To clarify, I PERSONALLY am not at all opposed to the ancient concept of dates; just don’t expect me to ask first.
Moving on to the group that I’m calling, “The Realists.”
The people who admitted that they aren’t sure, because they don’t know how comfortable they would be in the situation. Most elaborated and expressed a similar sentiment. To summarize, they said they have had limited to no exposure to someone with a disability, and meeting someone new, who has different and/or limited abilities was something that made them nervous. I think it’s important to note, that no one who responded outright said they wouldn’t meet at all.
From my perspective, I don’t have a problem with any of these answers.
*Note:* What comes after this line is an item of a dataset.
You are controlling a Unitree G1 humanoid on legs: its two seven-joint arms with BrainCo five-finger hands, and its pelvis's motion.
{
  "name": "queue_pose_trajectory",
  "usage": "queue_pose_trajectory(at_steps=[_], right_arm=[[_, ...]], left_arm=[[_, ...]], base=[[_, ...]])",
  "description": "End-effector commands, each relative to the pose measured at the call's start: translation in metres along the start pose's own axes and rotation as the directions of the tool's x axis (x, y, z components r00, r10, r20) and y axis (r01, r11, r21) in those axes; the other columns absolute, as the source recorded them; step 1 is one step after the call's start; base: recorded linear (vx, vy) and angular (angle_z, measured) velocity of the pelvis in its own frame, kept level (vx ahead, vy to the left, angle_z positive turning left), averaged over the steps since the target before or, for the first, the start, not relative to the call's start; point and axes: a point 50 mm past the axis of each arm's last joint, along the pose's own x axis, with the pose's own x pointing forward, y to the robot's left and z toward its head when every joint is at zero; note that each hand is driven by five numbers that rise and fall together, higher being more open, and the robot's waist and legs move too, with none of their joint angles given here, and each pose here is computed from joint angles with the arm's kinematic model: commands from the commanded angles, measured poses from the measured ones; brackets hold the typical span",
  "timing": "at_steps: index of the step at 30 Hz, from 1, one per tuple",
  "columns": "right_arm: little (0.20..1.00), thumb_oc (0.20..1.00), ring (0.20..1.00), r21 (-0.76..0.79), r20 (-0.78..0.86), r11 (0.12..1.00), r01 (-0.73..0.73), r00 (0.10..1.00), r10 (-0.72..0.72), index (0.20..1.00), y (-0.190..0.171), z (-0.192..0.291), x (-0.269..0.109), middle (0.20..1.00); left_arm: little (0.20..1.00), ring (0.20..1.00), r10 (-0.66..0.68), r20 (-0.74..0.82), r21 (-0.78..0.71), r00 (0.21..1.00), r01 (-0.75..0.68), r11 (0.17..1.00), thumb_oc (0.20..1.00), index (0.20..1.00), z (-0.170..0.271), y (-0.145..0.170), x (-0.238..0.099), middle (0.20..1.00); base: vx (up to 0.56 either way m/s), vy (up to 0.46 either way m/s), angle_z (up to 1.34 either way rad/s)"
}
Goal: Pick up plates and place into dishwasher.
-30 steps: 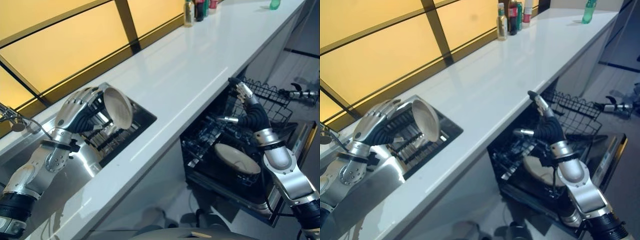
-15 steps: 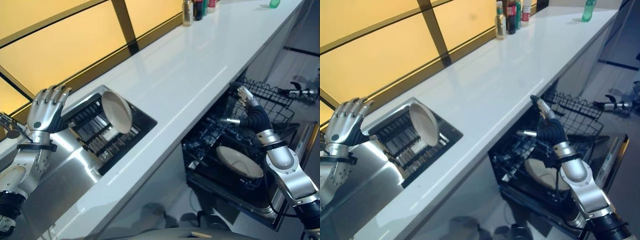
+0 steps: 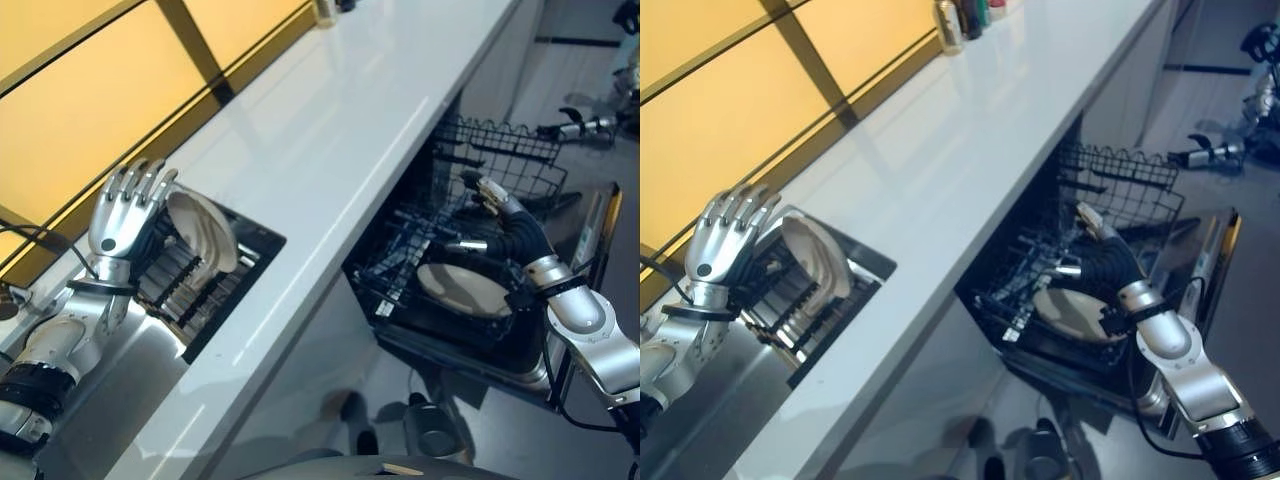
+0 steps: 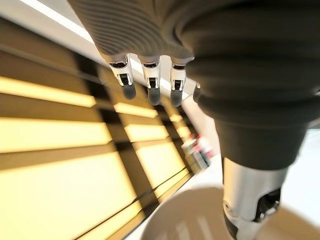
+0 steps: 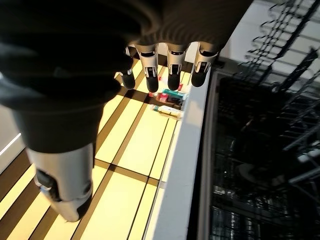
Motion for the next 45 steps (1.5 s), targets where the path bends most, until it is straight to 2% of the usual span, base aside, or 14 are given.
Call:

I appreciate the people who have, or are willing to meet someone drastically different from themselves on a surface level. These people are the reason I have an amazingly supportive group of friends.
To those who aren’t opposed to the idea, but do have some reservations, are completely in the right as well. Disability is a spectrum, and the needs and abilities of those afflicted are dramatically different from person to person. The unknown is a fair reason to be hesitant.
Those who said they don’t know if they’d be open to the idea aren’t in the wrong either. Physical limitations aren’t always an easy adjustment, and in truth, some people just can’t imagine themselves in a situation where they are faced to confront that. It can be argued that this may be due to a lack of exposure or mainstream representation, but that is irrelevant. I appreciate people who are honest with themselves and others about what they feel they are able to handle.
I am of the belief that people are capable of growing and evolving given the space, time and reason to do so; and even if that doesn’t happen, that’s okay too, because thank u next.
That’s all for now.
I hope to come back with a blog that continues this conversation, and forces people to dive a little deeper and become more introspective.